ÜRETİCİNİN ÜRÜNÜNÜ ARACISIZ SATMA İMKÂNI YOKTUR
Komisyoncu ortadan kalkınca yani Komisyoncunun maksimum brüt kazancı %8 komisyon ortadan kalkınca, Tüketici gerçekten sebze ve meyveyi ucuza mı alacak? Pratikte; üreticinin ürününü aracısız satma imkânı yoktur. Komisyoncuyu ortadan kaldırsanız, yerine isterseniz kooperatif sistemini, isterseniz üretici birliği sistemini kurun; bu sistemlerin yaşaması ve personel giderlerini karşılamak için bir kâra ihtiyacı olacak.

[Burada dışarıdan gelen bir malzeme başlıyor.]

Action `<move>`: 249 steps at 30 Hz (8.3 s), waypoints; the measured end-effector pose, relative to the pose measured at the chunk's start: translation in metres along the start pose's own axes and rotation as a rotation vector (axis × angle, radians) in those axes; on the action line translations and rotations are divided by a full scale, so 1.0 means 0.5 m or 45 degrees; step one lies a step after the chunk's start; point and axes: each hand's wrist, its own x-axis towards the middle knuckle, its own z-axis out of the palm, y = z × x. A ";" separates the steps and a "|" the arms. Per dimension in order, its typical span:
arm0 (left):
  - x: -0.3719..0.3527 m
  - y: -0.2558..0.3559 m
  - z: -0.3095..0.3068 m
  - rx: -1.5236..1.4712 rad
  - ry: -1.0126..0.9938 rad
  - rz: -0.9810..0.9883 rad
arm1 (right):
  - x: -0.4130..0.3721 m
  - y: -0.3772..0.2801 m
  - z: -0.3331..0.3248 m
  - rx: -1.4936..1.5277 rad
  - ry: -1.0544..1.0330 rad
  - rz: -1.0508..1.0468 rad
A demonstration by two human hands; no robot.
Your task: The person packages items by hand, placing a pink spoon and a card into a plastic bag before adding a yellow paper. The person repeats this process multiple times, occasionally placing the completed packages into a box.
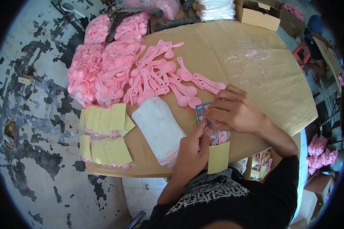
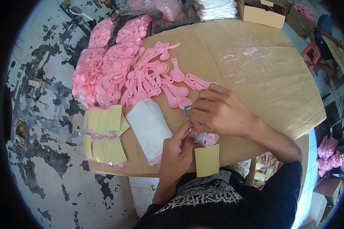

Sayın damat; komisyonculuğu tarihe karıştırmakla sebze meyve fiyatlarını ucuzlatamazsınız, enflasyonu düşüremezsiniz. Ancak çiftçiyi mağdur edersiniz.

TÜKETİCİNİN SEBZE VE MEYVEYİ UCUZA ALMASI İÇİN NELER YAPILMALI?
-''Yerli tohum üretilmeli. Yerli tohumumuz olursa tohum fiyatları döviz artışından etkilenmez.
-Çiftçinin ve Nakliyecinin kullandığı motorinden alınan yüksek vergilerden indirim yapılarak üretim ve nakliye maliyeti, -Tarımsal sulamada ve ısıtmada kullanılan elektrikte, elektrik şirketlerinin aldığı dağıtım bedelinde ve vergilerde indirim yapılarak, üretim maliyetleri düşürülmeli"
-Tüketim bölgelerinde ki belediyeler üretim bölgelerindeki hallerden sebze ve meyveyi kendileri almalı ve Tanzim satış mağazaları açarak burada halka ucuz satmalılar.”